• **EXERCISE INSTRUCTIONS**
Return the data exactly, without pictures.

• **PROVIDED MATERIAL**
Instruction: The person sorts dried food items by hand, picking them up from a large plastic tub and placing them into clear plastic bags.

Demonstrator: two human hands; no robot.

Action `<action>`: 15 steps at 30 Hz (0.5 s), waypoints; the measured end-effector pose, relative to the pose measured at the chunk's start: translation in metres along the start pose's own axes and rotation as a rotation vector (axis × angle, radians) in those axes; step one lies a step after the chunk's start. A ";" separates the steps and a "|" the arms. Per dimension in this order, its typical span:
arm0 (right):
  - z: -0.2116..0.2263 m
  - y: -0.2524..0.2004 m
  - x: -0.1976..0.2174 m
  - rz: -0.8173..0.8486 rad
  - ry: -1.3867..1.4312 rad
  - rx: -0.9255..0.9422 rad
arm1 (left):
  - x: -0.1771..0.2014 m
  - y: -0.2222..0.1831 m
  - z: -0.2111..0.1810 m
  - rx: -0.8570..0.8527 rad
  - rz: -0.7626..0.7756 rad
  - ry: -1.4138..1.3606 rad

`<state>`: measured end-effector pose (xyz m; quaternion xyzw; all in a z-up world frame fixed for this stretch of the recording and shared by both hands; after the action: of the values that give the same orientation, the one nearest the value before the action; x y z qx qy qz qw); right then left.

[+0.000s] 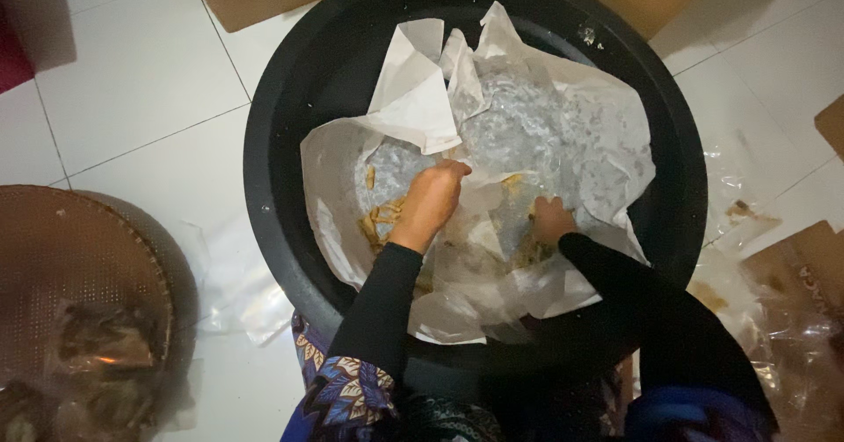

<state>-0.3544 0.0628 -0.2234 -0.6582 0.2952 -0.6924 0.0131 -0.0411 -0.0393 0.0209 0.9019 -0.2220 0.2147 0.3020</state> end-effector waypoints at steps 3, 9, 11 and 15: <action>-0.001 0.014 0.031 -0.110 -0.035 0.098 | -0.005 0.000 0.008 0.011 0.007 0.010; -0.013 -0.017 0.140 -0.113 0.256 0.132 | -0.009 0.001 0.008 -0.018 0.019 0.001; 0.005 -0.072 0.201 -0.450 0.396 0.231 | -0.008 0.000 0.008 0.018 0.024 -0.039; 0.044 -0.164 0.265 -0.881 0.717 0.435 | -0.015 0.000 0.013 0.049 0.051 -0.048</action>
<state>-0.2882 0.0728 0.0842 -0.4265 -0.1673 -0.8556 -0.2409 -0.0498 -0.0437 0.0032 0.9080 -0.2466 0.2060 0.2687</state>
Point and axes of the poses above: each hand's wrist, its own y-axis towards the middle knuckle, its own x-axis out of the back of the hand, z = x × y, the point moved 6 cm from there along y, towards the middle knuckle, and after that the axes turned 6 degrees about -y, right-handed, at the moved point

• **OUTPUT OF THE EXERCISE**
Instruction: The person sorts dried food items by hand, picking them up from a large plastic tub and placing them into clear plastic bags.

Demonstrator: two human hands; no robot.

Action `<action>`: 15 steps at 30 Hz (0.5 s), waypoints; the measured end-effector pose, relative to the pose measured at the chunk's start: translation in metres along the start pose's own axes and rotation as a rotation vector (axis × angle, radians) in those axes; step one lies a step after the chunk's start. A ";" separates the steps and a "|" the arms. Per dimension in this order, its typical span:
arm0 (right):
  - z: -0.2116..0.2263 m
  - y: -0.2524..0.2004 m
  - x: -0.1976..0.2174 m
  - rz: -0.8173..0.8486 rad
  - ry: -1.3867..1.4312 rad
  - rx: -0.9255..0.9422 rad
arm1 (left):
  - x: -0.1771..0.2014 m
  - y: -0.2222..0.1831 m
  - z: -0.2111..0.1810 m
  - rx: -0.8570..0.8527 rad
  - rz: -0.7626..0.7756 rad
  - ry: -1.4138..1.3606 rad

`<state>`: measured end-effector pose (xyz m; quaternion xyzw; all in a z-up world frame fixed for this stretch of the recording and shared by both hands; after the action: of the values that give the same orientation, the one nearest the value before the action; x y z qx qy qz qw); right then left.

[+0.000s] 

<state>-0.3544 0.0628 -0.2234 -0.6582 0.2952 -0.6924 0.0131 -0.0411 -0.0393 0.0209 0.9019 -0.2220 0.2147 0.3020</state> end-effector waypoints at steps 3, 9, 11 and 15: <action>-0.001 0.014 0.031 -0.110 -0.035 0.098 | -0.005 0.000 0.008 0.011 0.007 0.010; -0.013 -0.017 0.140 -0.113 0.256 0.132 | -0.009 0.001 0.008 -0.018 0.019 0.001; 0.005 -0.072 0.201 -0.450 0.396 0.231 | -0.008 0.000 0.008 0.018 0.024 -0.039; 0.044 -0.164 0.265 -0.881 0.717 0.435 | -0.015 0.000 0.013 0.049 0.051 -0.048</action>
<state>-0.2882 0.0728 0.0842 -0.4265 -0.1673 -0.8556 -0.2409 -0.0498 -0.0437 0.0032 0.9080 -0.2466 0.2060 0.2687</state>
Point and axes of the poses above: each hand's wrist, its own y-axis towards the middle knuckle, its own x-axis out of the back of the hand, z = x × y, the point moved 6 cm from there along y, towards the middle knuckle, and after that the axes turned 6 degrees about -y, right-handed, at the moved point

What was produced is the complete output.